■ **Problem**
Filter the data for lines with the word "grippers" and copy those lines.
BEGIN Information supplied
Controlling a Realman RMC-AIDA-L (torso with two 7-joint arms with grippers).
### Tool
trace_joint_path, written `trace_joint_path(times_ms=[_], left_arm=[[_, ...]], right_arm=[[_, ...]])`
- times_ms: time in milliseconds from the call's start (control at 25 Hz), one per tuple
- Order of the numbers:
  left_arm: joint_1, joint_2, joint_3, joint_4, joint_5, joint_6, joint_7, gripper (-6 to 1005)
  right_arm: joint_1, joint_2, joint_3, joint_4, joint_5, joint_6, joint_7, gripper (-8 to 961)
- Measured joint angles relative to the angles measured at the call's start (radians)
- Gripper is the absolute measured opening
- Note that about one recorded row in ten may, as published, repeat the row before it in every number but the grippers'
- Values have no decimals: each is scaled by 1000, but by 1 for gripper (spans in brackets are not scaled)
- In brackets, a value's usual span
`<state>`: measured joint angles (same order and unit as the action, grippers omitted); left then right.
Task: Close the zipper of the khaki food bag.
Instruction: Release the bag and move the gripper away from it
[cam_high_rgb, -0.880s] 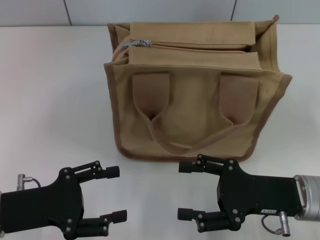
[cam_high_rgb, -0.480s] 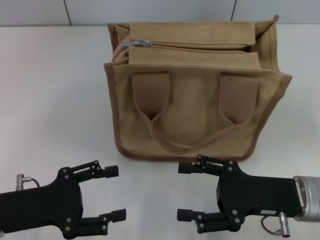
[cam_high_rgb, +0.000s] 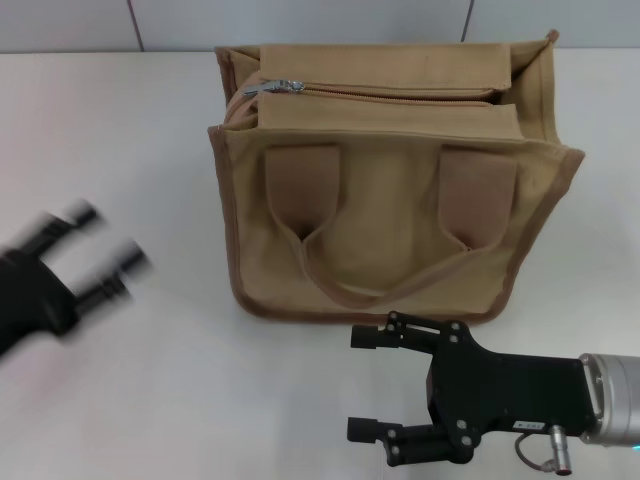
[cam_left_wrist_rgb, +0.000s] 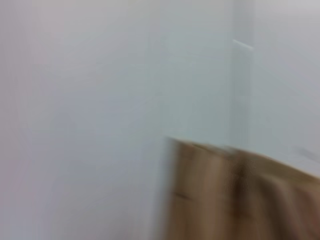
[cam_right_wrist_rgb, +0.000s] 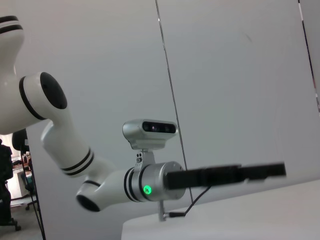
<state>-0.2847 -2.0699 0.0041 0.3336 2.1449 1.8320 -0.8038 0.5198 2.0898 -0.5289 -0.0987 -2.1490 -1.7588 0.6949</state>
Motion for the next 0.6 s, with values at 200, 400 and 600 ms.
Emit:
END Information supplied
■ **Expected answer**
Controlling a Realman RMC-AIDA-L (torso with two 7-joint arms with grippers).
- Note that about one recorded row in ten may, as published, repeat the row before it in every number but the grippers'
`<state>`: measured joint angles (same order and unit as the action, grippers omitted); left then right.

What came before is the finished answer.